[Work instruction]: Lift every line from the entries that includes the word "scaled".
----
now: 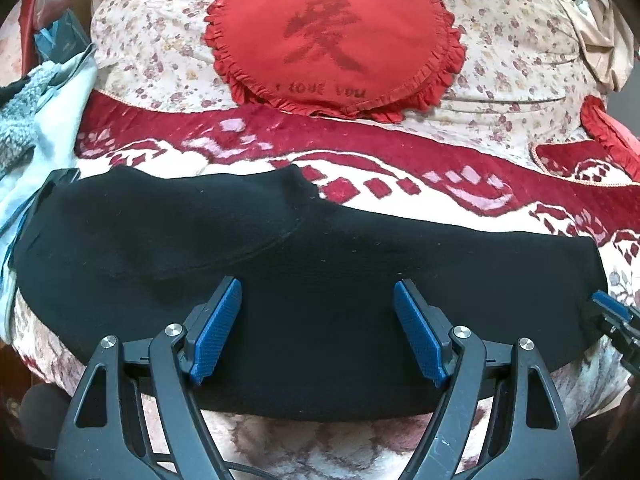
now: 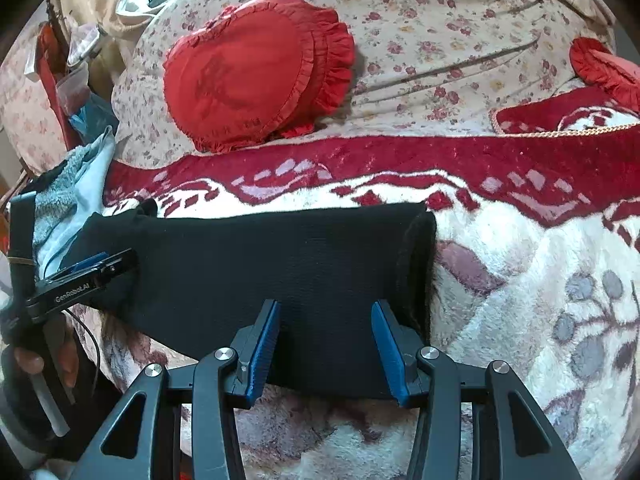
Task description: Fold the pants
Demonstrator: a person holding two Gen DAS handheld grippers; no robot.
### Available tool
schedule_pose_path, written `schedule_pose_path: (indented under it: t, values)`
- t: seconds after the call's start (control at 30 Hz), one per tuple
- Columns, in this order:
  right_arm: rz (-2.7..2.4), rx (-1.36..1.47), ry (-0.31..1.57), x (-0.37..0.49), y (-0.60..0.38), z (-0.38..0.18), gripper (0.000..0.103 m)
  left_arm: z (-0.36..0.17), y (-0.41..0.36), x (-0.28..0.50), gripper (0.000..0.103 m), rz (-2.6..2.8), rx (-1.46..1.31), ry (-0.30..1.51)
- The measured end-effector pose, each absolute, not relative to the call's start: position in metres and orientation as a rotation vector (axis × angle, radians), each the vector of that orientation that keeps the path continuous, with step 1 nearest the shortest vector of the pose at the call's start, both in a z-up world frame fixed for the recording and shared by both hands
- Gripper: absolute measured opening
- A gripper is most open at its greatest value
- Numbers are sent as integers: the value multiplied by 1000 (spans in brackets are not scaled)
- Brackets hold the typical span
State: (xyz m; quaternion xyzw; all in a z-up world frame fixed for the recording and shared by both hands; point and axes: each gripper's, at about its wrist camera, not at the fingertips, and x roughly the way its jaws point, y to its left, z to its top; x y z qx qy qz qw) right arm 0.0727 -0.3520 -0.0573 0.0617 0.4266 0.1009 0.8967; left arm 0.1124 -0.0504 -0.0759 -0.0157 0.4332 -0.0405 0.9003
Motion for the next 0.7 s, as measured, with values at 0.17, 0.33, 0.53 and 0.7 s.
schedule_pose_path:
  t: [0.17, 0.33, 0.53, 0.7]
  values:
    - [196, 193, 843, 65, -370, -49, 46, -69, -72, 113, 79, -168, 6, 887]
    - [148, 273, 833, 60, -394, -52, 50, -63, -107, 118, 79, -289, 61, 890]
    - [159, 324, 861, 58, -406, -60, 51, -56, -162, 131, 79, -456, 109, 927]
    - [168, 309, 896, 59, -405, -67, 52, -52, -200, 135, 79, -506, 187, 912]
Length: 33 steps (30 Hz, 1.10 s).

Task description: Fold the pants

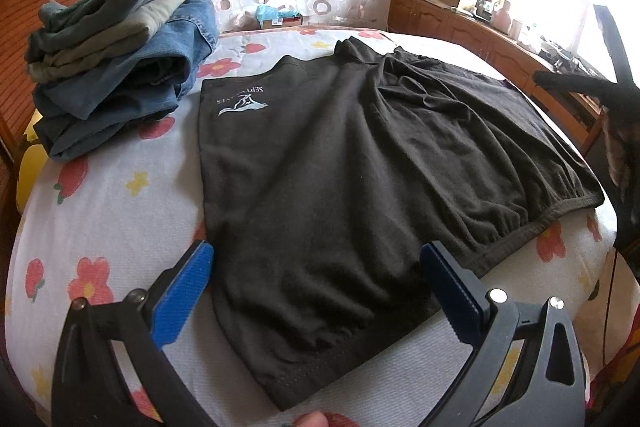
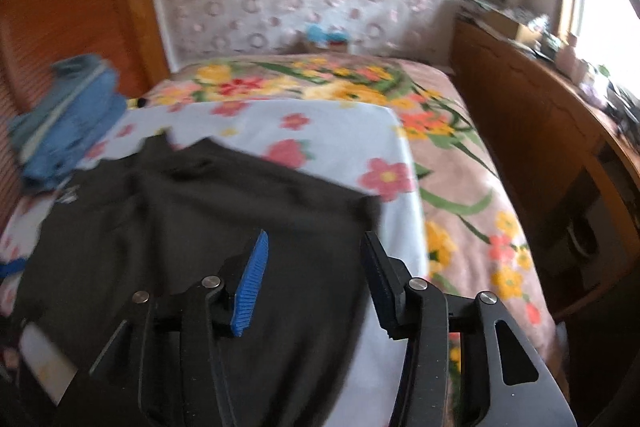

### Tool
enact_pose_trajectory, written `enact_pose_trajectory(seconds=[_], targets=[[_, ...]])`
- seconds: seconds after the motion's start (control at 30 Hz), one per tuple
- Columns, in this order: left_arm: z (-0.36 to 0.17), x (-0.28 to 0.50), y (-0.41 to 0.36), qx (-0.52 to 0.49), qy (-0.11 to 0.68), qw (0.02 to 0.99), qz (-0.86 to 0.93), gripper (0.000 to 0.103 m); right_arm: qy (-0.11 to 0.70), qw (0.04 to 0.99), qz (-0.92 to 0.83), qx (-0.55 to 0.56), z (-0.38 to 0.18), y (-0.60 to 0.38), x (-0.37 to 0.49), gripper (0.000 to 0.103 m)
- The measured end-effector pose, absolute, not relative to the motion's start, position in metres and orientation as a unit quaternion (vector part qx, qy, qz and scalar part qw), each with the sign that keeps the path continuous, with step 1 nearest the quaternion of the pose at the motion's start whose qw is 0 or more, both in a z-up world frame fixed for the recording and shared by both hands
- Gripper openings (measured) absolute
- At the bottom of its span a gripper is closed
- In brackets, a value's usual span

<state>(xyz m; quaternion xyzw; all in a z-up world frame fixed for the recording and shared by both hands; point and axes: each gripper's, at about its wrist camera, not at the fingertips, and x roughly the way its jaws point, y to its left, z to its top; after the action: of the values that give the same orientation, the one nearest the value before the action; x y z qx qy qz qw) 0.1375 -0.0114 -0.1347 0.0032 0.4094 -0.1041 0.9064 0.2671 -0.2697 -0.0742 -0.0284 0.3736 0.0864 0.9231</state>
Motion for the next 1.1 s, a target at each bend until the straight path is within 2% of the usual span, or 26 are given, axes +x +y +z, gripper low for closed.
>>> enact_pose_trajectory(seconds=[0.23, 0.57, 0.7, 0.77, 0.9, 0.97, 1.03, 1.1], targets=[[-0.117, 0.126, 0.004, -0.015, 0.391, 0.914, -0.103, 0.103, 0.375, 0.914, 0.149, -0.047, -0.088, -0.229, 0.208, 0.050], [-0.116, 0.104, 0.032, -0.026, 0.388, 0.917, -0.089, 0.102, 0.376, 0.916, 0.121, -0.075, -0.128, -0.215, 0.170, 0.051], [-0.122, 0.098, 0.037, -0.037, 0.393, 0.914, -0.093, 0.094, 0.369, 0.920, 0.116, -0.064, -0.134, -0.219, 0.167, 0.054], [-0.124, 0.095, 0.035, -0.035, 0.393, 0.914, -0.097, 0.087, 0.363, 0.923, 0.117, -0.055, -0.136, -0.222, 0.166, 0.055], [-0.126, 0.090, 0.032, -0.042, 0.396, 0.910, -0.120, 0.062, 0.344, 0.931, 0.114, -0.053, -0.138, -0.223, 0.161, 0.055], [-0.126, 0.089, 0.031, -0.042, 0.397, 0.909, -0.124, 0.056, 0.341, 0.932, 0.114, -0.049, -0.139, -0.224, 0.160, 0.055], [-0.126, 0.088, 0.029, -0.040, 0.397, 0.908, -0.126, 0.046, 0.337, 0.933, 0.112, -0.050, -0.140, -0.223, 0.160, 0.055], [-0.127, 0.088, 0.027, -0.038, 0.399, 0.908, -0.123, 0.044, 0.334, 0.935, 0.111, -0.050, -0.140, -0.224, 0.158, 0.055]])
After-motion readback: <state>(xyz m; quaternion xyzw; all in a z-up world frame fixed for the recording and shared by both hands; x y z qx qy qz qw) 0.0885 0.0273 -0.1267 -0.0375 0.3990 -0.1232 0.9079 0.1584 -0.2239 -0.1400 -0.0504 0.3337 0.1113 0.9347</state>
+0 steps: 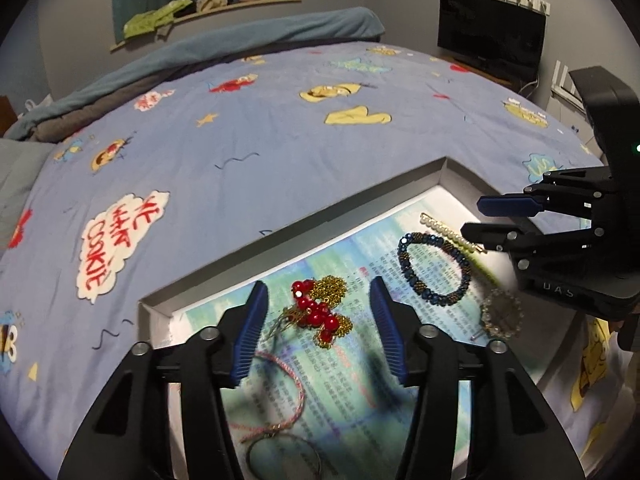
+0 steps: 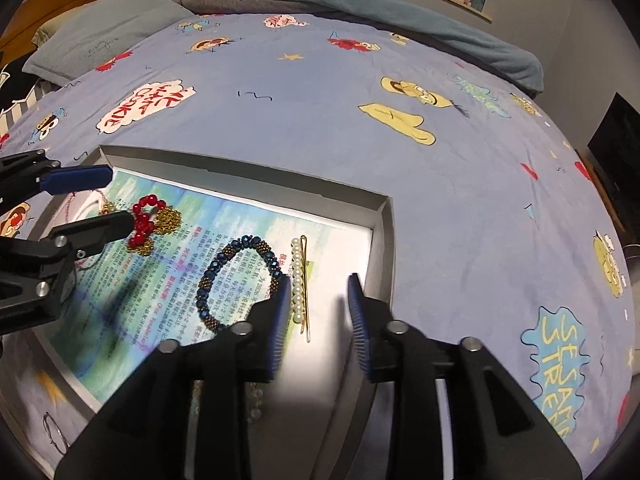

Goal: Organize jewelry
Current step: 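Open both tools to release the chain and pin in the box, then withdraw both open tools from the box back to the remaining jewelry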

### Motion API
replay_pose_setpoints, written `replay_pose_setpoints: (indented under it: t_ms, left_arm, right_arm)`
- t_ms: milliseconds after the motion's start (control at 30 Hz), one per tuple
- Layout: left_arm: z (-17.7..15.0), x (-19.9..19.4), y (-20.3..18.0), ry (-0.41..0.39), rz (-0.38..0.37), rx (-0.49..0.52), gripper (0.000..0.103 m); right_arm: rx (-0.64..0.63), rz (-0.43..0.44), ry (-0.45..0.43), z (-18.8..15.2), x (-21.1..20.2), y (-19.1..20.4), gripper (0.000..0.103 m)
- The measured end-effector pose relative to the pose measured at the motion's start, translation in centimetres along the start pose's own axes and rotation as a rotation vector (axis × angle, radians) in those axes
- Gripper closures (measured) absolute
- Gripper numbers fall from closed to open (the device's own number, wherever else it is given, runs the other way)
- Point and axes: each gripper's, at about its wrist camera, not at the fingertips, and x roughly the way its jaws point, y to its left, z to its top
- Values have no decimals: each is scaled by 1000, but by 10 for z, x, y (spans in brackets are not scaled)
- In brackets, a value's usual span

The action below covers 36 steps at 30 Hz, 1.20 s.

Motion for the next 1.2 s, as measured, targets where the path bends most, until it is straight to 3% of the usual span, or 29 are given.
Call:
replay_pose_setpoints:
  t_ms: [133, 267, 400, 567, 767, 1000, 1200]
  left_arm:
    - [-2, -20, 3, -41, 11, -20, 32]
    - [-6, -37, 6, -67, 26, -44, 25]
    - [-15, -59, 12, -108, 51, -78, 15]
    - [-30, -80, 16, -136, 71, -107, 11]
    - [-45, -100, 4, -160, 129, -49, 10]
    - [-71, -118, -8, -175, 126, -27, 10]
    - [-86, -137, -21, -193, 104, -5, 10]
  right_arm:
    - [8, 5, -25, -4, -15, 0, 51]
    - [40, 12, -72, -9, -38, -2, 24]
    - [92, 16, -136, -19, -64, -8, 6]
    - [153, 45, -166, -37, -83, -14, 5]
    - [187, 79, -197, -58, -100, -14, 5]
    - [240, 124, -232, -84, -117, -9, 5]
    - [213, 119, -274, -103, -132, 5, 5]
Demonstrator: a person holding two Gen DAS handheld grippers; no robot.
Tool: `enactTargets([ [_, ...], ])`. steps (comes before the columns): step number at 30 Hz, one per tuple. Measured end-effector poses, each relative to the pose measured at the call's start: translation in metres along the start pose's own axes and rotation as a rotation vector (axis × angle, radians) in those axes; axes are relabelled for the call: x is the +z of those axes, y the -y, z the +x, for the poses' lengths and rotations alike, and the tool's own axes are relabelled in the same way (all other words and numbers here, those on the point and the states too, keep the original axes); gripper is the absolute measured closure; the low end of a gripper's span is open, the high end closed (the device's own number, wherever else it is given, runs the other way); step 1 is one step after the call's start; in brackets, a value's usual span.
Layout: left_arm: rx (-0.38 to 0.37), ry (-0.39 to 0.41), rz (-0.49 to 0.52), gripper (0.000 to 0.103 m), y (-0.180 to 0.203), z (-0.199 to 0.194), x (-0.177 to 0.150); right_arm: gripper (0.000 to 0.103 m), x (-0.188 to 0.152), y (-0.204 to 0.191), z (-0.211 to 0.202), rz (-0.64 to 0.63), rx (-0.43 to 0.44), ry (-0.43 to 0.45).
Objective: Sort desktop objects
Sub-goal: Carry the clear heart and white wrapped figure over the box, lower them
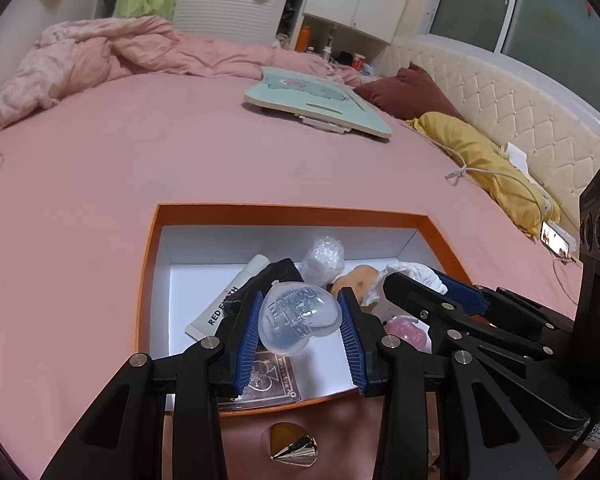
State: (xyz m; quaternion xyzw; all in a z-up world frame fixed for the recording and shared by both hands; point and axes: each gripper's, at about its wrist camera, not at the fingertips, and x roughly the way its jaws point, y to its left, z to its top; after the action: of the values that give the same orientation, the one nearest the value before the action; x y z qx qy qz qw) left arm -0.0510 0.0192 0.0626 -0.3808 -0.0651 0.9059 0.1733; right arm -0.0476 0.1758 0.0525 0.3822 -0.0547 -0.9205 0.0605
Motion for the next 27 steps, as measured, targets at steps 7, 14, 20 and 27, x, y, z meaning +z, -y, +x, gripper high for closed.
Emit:
enactTargets([
  [7, 0.005, -0.003, 0.004, 0.067, 0.0012, 0.0003, -0.0003, 0.069, 0.0004, -0.0007, 0.0021, 0.004, -0.006, -0.008],
  [14, 0.004, -0.009, -0.002, 0.067, -0.0001, 0.0013, -0.0008, 0.069, 0.0001, -0.0017, 0.0023, 0.002, -0.011, -0.007],
  [20, 0.006, -0.011, 0.0, 0.067, 0.0002, 0.0015, -0.0009, 0.069, -0.0003, -0.0011, 0.0025, 0.005, -0.012, -0.01],
  [27, 0.004, -0.016, -0.003, 0.067, -0.0017, 0.0025, -0.0005, 0.069, -0.0004, -0.0009, 0.0037, 0.006, -0.014, -0.013],
])
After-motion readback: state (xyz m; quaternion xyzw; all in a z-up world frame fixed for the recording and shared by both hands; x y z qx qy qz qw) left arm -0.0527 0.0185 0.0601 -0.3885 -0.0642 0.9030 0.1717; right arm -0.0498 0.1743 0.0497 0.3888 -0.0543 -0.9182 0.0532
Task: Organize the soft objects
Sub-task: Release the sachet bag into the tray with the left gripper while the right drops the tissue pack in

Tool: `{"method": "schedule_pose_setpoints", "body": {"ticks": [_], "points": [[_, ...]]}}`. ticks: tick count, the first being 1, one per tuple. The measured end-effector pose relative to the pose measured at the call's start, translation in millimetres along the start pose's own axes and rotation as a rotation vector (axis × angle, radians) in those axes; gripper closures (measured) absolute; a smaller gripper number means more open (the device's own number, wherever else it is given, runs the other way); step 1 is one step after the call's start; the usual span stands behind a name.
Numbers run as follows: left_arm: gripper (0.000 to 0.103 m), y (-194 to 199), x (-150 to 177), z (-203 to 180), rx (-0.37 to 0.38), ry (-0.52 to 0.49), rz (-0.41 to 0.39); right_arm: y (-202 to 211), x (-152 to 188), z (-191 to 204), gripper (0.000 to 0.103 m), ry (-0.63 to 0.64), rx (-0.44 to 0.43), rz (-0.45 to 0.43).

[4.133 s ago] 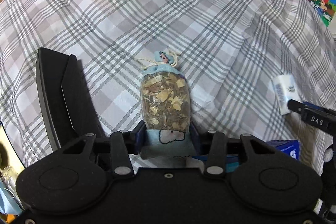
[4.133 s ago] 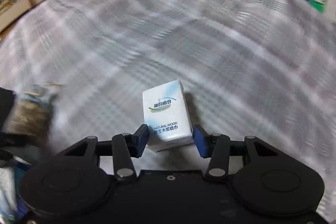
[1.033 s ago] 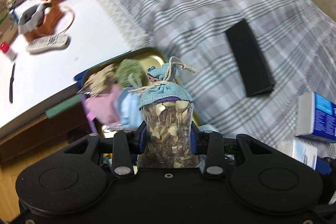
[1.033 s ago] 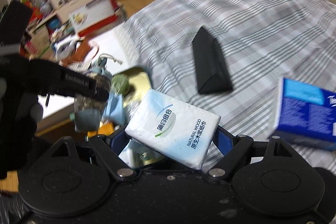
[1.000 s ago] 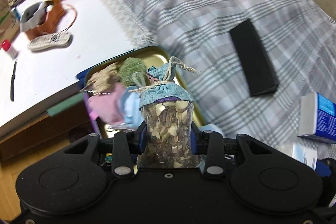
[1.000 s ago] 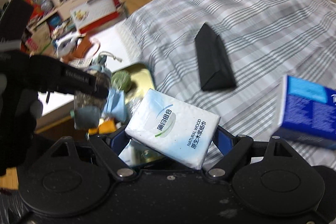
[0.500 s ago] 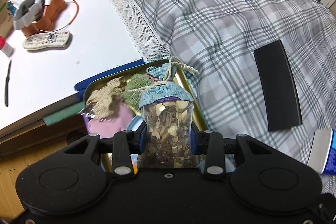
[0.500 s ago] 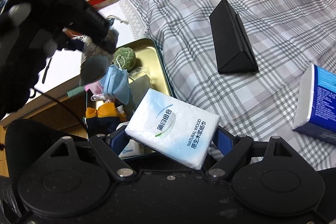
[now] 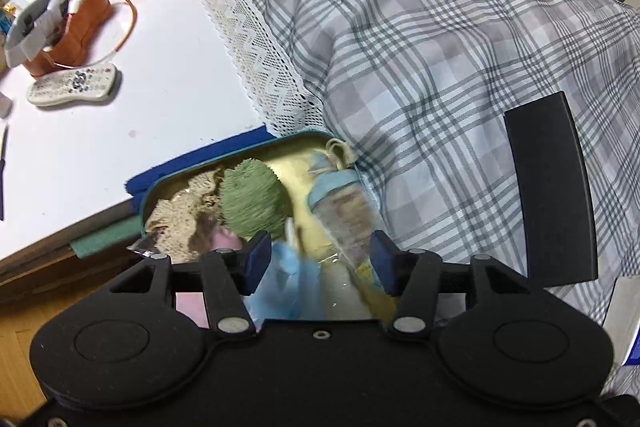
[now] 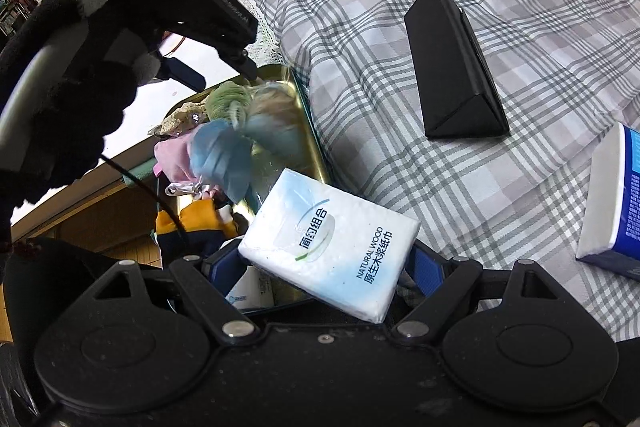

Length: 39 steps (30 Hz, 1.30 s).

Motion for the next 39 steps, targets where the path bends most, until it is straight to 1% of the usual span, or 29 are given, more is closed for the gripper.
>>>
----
[Answer to this task]:
- Numbers are sent as integers: the value multiplied by 1000 (spans in brackets are not scaled)
- Values have no decimals: each is scaled by 1000, but by 10 for z, x, y (spans in brackets are not scaled)

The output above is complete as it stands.